As Bobby put it during Staff+ NY'22:

Toil is taking me away from having FUN. Toil is operational burden!

2.1 What is Toil

AKA request/ticket-based ops

It is all the repeatable, mundane work an SRE has to go through at regular intervals. Imagine having to set up an RDS DB instance each and every time a developer team filed a Jira ticket for this purpose, only changing some minor details every time.

The automatable work which is yet done manually. Why spin this RDS DB instance up by hand when there are eg. Kubernetes operators and/or CI/CD workflows?

Work that is only an overhead to the daily schedule. With no enduring value, as it is almost fire-and-forget.

And when the service grows, this grows linearly! Sadly, the complexity of it - if it were for an algorithm - would be O(n).

Some real-world examples include

Applying database migrations on a new release (or an existing one)
Help a user gain access to X instance or reset their credentials
Increase memory on X service and handle quota requests
Review non-critical monitoring alerts

If a human operator needs to touch your system during normal operations, you have a bug. The definition of normal changes as your systems grow. (Carla Geisser, Google SRE)

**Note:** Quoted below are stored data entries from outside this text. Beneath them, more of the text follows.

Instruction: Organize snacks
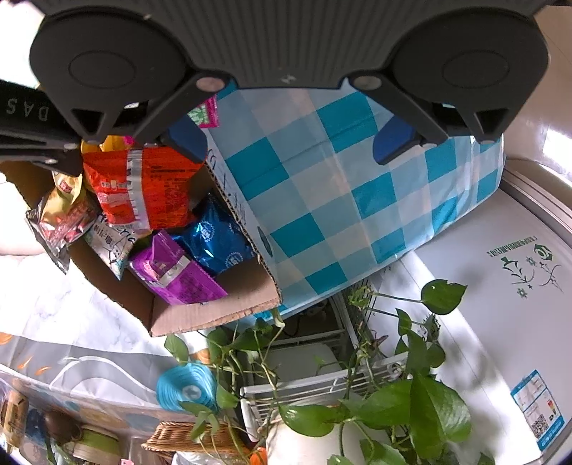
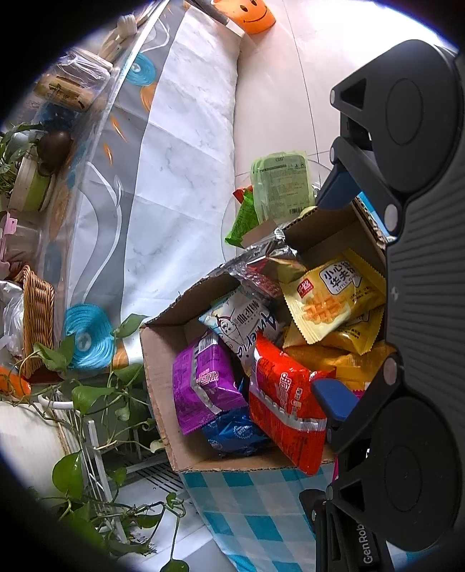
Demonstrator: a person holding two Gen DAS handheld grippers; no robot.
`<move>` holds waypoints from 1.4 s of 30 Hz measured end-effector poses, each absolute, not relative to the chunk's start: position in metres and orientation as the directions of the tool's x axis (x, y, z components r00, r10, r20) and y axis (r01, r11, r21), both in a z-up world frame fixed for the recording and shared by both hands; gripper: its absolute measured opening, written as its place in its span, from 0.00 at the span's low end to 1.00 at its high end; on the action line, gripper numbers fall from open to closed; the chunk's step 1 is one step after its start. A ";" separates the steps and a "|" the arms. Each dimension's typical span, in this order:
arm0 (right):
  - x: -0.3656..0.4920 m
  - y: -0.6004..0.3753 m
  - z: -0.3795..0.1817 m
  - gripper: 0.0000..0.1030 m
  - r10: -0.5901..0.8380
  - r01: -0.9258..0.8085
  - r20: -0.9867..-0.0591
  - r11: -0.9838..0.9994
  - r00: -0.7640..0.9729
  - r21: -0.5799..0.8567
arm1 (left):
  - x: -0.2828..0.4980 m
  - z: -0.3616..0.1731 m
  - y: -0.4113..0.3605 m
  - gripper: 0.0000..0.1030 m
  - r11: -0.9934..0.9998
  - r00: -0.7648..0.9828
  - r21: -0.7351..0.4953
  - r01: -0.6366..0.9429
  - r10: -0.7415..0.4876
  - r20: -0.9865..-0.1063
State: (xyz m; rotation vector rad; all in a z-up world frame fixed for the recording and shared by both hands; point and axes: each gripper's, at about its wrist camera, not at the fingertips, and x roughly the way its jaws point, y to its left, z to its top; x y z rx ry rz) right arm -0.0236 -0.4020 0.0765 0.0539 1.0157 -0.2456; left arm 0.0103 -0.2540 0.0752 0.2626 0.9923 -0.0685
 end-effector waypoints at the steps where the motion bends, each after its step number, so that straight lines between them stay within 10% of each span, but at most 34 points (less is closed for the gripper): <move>1: -0.024 -0.401 0.077 1.00 -0.177 0.228 -0.845 0.971 0.504 -0.068 | 0.010 0.076 -0.253 0.95 0.967 0.550 0.187 0.175 0.062 -0.833; 42: -0.023 -0.246 0.058 1.00 0.130 -0.097 -0.815 0.991 0.565 0.091 | -0.021 0.060 -0.099 0.99 0.980 0.506 0.158 0.122 0.075 -0.859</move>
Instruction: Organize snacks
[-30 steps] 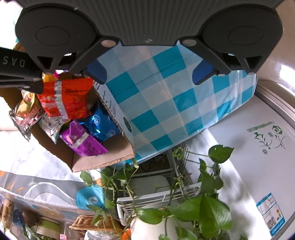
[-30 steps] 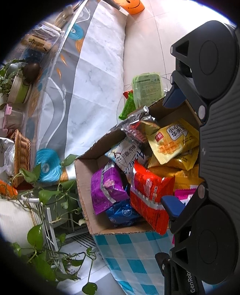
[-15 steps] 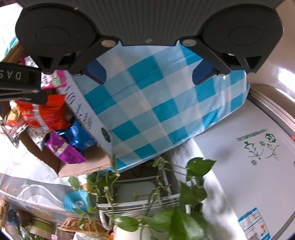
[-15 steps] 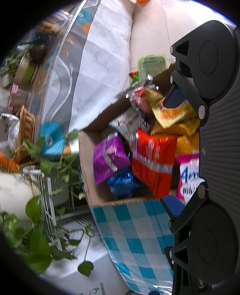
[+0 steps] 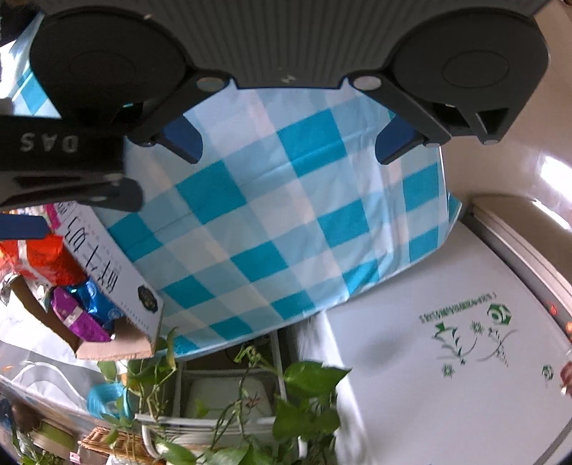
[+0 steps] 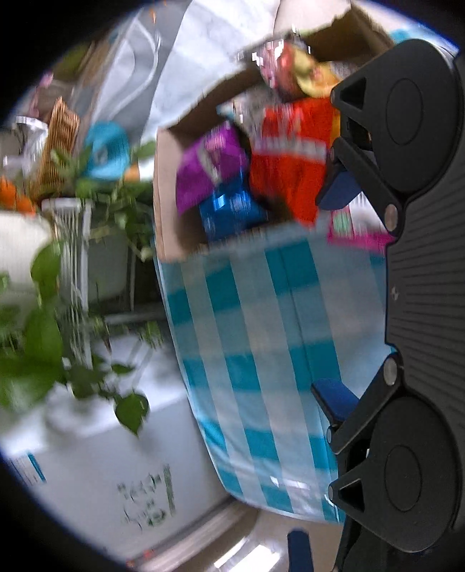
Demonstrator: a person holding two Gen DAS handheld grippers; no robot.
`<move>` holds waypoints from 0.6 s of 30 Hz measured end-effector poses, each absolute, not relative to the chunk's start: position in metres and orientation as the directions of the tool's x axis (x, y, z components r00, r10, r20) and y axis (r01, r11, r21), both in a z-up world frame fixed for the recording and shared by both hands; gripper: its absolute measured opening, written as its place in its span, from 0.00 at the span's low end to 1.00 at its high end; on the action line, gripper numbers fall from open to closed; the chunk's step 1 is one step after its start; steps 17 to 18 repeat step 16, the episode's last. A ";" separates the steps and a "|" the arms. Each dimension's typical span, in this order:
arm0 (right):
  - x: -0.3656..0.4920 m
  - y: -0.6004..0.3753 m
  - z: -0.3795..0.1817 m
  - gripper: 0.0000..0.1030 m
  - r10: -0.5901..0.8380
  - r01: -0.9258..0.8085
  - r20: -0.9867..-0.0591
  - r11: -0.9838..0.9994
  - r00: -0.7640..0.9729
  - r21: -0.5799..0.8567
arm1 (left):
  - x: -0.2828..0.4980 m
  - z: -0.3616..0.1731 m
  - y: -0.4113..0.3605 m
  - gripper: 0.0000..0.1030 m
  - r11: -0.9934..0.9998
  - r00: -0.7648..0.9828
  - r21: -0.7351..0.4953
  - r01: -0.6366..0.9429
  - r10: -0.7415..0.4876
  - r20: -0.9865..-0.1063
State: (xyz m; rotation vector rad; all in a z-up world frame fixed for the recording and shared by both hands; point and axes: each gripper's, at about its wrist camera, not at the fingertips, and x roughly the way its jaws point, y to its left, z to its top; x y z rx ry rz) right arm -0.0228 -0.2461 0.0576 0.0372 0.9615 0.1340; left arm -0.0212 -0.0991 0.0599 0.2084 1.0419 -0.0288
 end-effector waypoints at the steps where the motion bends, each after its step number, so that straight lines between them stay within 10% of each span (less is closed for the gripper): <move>1: -0.023 -0.241 0.056 1.00 0.132 -0.102 -0.815 0.991 0.564 0.090 | -0.022 0.058 -0.095 0.99 0.982 0.503 0.151 0.116 0.073 -0.861; 18: -0.035 -0.212 0.013 1.00 0.045 -0.061 -0.840 0.998 0.540 0.014 | -0.030 0.039 -0.013 0.99 0.994 0.471 0.105 -0.016 0.101 -0.877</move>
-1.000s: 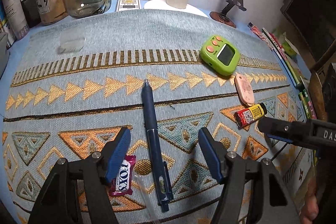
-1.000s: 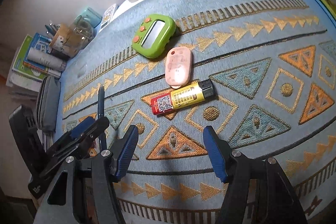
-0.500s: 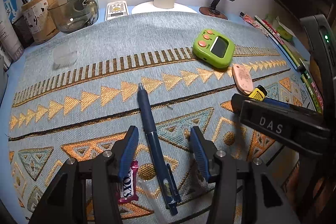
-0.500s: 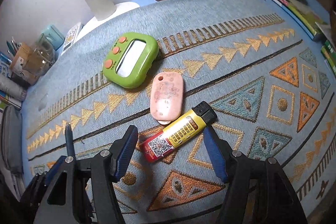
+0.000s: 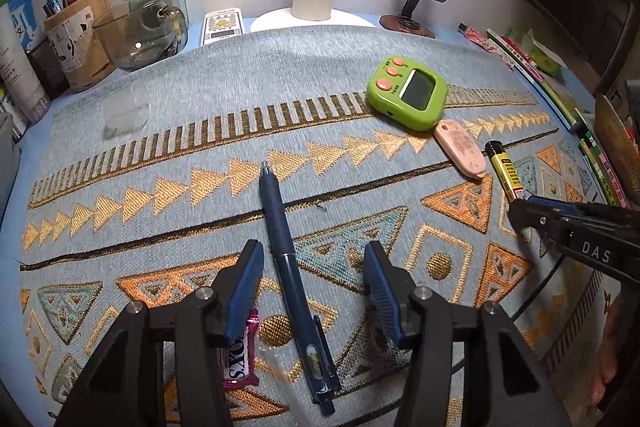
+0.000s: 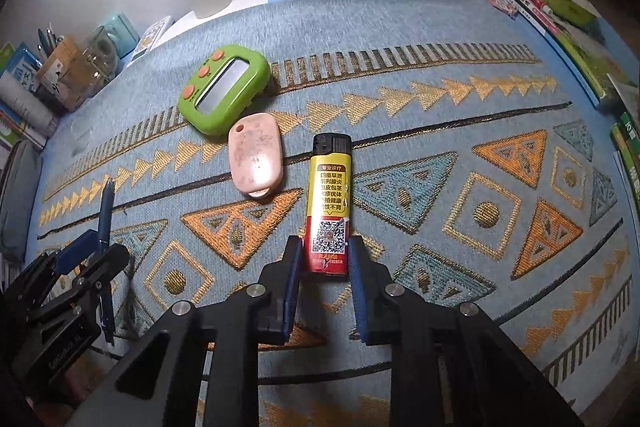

The effects of toil are almost always negative. On top of mind, hiring would become more difficult. And I’m explaining myself below.

Heavy operational work means less time for engineering work. For interesting, meaningful work. If this continues for a prolonged period of time, it sets a precedent. But also slows the progress of the team, since everyone is less productive. Engineers are notoriously known for having low morale if they don’t feel productive. In this chain of events, talent attrition is inevitable while new hires will feel betrayed, cheated.

AKA in constant fire-fighting mode.

2.2 Eliminating Toil

As you understand, toil is something that is always around and whatever you do, will keep coming back. It is absolutely necessary to have an active and ongoing concern to eliminate toil and keep it under the desired threshold.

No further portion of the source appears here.